• Assignment: Pull every line that includes the word "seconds" out of the data below and copy it.
+ + + + +
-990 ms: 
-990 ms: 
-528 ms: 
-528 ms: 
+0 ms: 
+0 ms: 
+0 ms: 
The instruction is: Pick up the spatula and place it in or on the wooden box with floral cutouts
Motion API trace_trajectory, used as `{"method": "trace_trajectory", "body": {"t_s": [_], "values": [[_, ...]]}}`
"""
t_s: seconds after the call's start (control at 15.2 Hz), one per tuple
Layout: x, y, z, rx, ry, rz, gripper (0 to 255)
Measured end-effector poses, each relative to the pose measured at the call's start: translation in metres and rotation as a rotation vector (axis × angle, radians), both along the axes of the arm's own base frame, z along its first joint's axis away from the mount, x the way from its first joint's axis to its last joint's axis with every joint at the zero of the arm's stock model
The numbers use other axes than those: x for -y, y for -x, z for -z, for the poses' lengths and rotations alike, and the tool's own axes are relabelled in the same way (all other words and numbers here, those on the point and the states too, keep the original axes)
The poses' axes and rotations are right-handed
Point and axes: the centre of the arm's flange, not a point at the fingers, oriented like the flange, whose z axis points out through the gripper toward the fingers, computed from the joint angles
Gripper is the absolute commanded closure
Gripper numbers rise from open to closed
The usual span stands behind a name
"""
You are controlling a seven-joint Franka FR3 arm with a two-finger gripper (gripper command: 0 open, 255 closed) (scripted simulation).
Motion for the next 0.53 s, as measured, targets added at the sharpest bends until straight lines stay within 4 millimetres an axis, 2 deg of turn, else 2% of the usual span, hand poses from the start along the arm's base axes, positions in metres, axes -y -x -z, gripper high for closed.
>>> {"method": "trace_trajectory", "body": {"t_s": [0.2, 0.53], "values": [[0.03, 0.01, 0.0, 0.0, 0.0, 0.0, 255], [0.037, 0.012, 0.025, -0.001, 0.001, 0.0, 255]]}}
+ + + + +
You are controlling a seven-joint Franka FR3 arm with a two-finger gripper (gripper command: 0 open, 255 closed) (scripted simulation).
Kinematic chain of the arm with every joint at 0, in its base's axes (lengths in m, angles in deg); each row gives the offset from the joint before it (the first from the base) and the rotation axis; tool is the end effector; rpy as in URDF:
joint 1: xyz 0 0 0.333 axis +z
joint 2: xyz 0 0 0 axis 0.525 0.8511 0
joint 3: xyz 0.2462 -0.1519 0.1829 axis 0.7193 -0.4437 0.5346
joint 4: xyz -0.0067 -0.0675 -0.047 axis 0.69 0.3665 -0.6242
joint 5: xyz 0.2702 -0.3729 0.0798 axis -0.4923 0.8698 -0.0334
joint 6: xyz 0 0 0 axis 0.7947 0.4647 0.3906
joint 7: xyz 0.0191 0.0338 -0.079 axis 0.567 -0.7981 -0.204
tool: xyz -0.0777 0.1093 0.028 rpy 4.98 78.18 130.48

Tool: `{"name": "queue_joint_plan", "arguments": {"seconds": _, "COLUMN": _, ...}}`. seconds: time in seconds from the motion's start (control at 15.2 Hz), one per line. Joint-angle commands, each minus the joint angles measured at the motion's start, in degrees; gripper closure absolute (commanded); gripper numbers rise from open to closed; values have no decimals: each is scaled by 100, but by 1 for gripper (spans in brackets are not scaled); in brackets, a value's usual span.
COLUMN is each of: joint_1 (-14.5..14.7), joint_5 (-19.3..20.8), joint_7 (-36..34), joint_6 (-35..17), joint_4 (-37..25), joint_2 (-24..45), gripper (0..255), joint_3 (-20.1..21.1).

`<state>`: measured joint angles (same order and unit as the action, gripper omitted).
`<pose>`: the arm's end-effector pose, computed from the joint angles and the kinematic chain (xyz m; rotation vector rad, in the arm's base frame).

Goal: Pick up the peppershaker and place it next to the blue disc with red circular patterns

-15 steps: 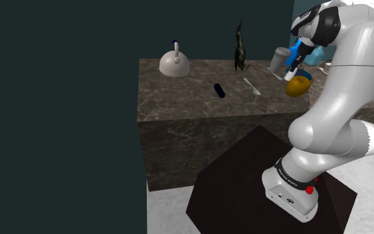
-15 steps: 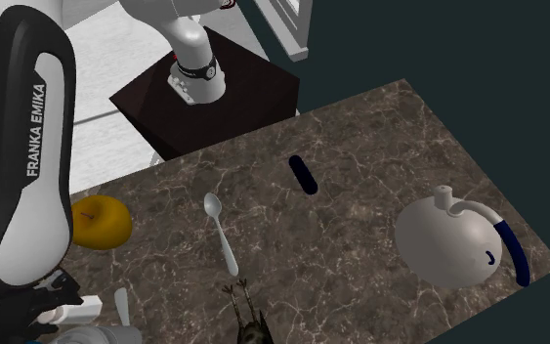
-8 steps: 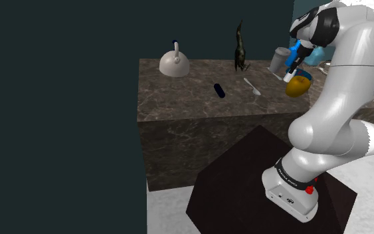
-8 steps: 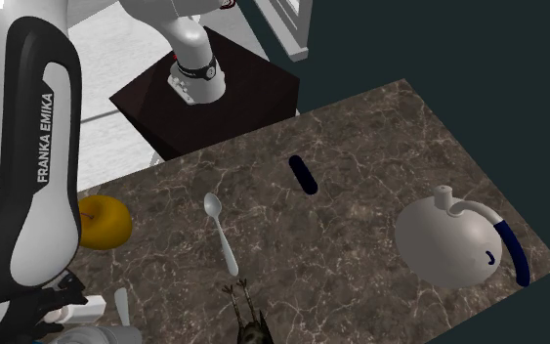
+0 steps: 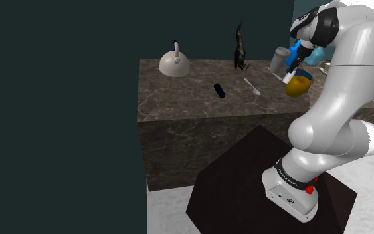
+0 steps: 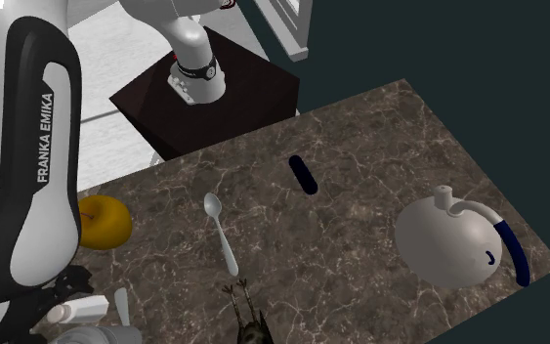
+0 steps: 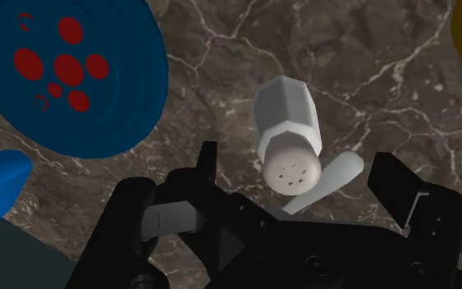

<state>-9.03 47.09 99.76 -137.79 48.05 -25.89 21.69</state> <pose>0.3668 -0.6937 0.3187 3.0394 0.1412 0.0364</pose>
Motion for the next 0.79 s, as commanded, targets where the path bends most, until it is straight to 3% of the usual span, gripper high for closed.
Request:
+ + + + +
• Your solution:
t_s: seconds after the call's start (control at 15.2 Hz), one per tuple
Tool: `{"name": "queue_joint_plan", "arguments": {"seconds": _, "COLUMN": _, ...}}`. seconds: time in seconds from the motion's start (control at 15.2 Hz), one per line. Joint-angle commands, each minus the joint angles measured at the motion's start, in degrees; gripper closure absolute (commanded); gripper numbers rise from open to closed; values have no decimals: each is scaled by 100, but by 1 for gripper (spans in brackets are not scaled); in brackets, a value's usual span.

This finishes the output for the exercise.